>>>>>

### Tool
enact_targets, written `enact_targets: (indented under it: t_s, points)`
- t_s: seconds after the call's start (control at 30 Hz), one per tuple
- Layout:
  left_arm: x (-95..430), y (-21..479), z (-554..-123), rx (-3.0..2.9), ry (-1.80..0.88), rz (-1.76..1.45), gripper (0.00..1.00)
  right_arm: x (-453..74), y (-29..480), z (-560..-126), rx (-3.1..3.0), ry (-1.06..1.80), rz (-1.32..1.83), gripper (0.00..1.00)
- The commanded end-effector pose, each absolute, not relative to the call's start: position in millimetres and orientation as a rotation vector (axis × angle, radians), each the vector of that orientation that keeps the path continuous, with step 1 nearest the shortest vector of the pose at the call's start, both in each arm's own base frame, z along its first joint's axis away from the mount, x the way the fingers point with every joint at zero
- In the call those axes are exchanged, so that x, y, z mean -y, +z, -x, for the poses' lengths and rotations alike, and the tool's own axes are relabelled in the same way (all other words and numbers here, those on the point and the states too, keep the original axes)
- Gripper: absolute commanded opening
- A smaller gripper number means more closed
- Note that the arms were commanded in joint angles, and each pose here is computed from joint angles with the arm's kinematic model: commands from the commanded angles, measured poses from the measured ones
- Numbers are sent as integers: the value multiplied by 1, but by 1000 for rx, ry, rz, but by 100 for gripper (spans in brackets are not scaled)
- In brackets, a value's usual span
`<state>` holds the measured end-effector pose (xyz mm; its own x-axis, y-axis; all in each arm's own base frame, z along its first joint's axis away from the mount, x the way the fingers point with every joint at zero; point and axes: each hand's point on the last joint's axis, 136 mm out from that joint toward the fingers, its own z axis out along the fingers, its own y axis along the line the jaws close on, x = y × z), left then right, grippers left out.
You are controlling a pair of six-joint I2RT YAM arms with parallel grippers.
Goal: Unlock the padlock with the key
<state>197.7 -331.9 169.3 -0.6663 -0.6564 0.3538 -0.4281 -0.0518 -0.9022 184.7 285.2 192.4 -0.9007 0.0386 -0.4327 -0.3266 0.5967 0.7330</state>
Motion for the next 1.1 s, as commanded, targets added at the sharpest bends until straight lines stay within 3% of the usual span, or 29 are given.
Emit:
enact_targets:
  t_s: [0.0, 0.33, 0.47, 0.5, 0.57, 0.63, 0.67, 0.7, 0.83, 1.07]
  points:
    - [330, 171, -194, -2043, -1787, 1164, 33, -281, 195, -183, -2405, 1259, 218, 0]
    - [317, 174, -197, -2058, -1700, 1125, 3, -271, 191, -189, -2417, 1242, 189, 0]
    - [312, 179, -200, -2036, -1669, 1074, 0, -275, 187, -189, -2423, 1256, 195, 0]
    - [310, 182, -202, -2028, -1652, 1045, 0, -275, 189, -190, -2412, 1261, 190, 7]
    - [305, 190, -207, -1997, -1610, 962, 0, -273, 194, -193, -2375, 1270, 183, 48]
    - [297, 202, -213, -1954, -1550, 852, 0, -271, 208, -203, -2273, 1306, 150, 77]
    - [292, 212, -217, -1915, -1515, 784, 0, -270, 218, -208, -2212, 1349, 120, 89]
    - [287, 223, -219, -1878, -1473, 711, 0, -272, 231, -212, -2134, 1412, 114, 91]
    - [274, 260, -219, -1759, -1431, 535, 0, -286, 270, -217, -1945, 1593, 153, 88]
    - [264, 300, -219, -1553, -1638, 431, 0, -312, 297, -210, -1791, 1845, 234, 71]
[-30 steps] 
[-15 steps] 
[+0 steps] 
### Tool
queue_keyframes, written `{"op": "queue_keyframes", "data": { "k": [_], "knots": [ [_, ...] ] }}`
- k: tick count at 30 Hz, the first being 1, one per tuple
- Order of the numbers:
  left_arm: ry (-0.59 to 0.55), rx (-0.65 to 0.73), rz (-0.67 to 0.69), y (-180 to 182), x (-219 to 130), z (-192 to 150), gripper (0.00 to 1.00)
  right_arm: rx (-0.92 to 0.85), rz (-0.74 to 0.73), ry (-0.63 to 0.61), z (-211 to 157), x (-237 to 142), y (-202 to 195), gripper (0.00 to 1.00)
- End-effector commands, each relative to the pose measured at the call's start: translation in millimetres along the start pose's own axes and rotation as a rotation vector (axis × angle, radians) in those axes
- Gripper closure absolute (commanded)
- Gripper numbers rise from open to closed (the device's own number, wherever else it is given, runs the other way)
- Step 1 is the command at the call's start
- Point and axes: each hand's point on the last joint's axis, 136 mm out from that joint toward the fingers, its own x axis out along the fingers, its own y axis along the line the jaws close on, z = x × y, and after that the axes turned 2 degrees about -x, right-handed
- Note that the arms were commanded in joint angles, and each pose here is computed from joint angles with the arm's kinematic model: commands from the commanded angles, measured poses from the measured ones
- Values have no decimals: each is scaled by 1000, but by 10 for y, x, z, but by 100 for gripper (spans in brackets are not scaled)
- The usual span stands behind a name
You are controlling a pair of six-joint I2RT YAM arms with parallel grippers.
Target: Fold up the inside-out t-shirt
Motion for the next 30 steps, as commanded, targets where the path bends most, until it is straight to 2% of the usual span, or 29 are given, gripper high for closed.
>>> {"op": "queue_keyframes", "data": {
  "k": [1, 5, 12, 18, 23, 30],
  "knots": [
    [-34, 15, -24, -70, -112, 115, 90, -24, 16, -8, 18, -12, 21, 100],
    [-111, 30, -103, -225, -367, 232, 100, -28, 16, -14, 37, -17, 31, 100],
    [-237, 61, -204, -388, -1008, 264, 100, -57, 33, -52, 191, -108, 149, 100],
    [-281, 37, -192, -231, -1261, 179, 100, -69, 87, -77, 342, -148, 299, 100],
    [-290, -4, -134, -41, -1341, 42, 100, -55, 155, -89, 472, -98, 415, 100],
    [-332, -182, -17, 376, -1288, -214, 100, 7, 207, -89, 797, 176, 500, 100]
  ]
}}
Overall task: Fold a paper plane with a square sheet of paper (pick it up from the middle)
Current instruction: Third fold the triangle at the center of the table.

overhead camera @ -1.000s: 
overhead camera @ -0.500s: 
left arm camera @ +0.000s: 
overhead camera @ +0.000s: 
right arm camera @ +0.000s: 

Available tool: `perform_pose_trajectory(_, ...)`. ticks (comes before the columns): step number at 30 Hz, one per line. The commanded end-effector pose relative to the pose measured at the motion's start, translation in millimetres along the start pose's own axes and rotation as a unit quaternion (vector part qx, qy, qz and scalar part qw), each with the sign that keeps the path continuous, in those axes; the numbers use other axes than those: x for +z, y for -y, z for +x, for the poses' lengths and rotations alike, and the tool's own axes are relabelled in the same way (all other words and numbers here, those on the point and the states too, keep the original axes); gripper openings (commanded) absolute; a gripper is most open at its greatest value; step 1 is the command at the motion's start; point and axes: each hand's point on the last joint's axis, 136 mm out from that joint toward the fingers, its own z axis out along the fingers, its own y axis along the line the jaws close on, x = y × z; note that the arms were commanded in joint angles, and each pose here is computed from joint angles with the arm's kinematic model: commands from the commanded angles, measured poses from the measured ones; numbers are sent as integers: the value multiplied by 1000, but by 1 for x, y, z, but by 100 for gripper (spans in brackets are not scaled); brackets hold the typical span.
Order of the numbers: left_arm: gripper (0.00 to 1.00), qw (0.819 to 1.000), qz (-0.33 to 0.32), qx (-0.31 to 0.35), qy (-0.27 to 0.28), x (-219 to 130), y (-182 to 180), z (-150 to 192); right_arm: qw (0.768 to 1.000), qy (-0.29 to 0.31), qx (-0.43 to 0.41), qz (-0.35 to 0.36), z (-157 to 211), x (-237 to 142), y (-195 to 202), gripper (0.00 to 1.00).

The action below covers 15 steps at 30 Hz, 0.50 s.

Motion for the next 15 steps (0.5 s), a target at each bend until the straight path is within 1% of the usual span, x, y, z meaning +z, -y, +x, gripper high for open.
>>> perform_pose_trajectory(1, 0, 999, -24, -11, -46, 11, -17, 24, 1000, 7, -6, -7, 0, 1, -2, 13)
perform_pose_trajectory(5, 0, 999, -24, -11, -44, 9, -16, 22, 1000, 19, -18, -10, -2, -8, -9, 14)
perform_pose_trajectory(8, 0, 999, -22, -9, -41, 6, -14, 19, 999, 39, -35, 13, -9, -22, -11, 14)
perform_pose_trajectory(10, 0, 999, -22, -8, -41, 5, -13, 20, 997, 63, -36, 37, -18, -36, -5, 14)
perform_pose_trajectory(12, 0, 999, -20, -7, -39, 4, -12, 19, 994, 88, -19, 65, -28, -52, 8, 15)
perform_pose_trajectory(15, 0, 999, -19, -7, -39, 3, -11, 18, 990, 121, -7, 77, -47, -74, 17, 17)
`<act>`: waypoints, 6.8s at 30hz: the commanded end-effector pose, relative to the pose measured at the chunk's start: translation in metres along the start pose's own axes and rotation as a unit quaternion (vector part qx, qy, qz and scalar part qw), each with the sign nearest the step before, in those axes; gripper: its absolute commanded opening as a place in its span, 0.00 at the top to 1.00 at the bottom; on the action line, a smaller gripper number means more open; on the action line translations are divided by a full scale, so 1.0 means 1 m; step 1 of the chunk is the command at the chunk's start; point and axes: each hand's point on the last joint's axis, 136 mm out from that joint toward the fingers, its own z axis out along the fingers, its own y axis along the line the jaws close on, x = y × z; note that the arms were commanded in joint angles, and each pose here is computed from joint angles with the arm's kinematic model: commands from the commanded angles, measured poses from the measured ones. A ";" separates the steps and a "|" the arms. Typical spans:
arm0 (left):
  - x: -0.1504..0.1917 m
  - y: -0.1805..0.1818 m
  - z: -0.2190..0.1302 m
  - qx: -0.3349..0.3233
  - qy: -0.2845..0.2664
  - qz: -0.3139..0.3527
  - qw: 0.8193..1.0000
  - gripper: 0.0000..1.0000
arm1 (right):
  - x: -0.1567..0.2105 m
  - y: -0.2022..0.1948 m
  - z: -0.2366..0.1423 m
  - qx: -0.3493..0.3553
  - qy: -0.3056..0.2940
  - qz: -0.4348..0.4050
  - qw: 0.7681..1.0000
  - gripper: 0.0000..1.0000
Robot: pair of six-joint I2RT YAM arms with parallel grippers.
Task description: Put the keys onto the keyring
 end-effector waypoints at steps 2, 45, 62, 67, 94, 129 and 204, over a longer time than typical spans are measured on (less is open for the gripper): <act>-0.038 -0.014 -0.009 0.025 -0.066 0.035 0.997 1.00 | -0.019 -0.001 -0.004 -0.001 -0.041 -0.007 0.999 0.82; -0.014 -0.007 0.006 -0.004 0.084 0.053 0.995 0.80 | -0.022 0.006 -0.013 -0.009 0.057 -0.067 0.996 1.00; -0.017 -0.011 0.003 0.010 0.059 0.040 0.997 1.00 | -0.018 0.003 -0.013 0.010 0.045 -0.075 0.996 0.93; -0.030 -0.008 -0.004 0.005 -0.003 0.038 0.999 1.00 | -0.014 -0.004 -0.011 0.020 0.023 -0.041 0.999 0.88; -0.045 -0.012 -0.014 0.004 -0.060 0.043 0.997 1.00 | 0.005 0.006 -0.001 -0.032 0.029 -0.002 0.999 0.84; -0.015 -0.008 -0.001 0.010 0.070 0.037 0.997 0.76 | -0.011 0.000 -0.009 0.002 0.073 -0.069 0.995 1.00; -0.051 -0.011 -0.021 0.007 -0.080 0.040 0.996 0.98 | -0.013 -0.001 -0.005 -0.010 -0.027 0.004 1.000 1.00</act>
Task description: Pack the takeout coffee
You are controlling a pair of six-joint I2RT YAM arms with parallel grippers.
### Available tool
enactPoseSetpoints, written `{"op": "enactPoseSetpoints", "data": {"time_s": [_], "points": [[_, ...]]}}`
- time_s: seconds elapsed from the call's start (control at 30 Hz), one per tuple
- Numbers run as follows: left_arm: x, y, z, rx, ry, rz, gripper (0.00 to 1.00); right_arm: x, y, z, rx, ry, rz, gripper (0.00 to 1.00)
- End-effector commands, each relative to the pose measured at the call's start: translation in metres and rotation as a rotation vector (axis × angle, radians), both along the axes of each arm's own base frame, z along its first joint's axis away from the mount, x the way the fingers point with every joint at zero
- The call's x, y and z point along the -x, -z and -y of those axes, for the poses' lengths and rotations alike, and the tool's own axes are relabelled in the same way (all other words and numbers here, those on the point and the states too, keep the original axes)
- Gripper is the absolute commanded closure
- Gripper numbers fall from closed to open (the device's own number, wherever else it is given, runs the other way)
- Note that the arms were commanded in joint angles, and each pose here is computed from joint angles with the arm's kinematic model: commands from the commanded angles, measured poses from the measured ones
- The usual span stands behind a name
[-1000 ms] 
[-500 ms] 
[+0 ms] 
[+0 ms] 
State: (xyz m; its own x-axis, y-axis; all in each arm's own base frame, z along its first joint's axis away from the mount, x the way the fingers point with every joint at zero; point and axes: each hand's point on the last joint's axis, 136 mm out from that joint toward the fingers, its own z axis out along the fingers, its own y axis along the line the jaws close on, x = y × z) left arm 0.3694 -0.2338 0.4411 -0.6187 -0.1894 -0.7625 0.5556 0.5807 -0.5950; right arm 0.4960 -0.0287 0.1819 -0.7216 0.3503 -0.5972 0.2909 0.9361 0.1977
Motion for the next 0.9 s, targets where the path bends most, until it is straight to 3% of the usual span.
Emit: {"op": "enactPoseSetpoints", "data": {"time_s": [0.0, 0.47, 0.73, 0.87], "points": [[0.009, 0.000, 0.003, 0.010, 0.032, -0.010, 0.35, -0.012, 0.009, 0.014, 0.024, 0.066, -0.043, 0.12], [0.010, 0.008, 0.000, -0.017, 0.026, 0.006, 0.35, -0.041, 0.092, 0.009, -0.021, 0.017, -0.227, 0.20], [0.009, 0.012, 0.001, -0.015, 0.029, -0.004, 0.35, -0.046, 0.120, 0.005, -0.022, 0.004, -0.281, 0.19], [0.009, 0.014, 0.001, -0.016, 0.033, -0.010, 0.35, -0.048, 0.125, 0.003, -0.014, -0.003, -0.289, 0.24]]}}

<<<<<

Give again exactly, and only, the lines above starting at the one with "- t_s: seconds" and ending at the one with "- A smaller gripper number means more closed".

- t_s: seconds after the call's start (control at 30 Hz), one per tuple
- Layout:
  left_arm: x (-95..430), y (-21..479), z (-554..-123), rx (-3.0..2.9), ry (-1.80..0.88), rz (-1.76..1.45), gripper (0.00..1.00)
  right_arm: x (-453..74), y (-29..480), z (-560..-126), rx (-3.1..3.0), ry (-1.06..1.80), rz (-1.32..1.83), gripper (0.00..1.00)
- The commanded end-effector pose, each absolute, not relative to the call's start: position in millimetres and orientation as a rotation vector (axis × angle, radians), each the vector of that orientation that keeps the path continuous, with step 1 nearest the shortest vector of the pose at the call's start, both in each arm's own base frame, z along its first joint's axis away from the mount, x the way the fingers point with every joint at zero
- In the call those axes are exchanged, so that x, y, z mean -y, +z, -x, for the poses' lengths and rotations alike, and the tool's own axes are relabelled in the same way (all other words and numbers here, those on the point and the states too, keep the original axes)
- Gripper: absolute commanded opening
- A smaller gripper number means more closed

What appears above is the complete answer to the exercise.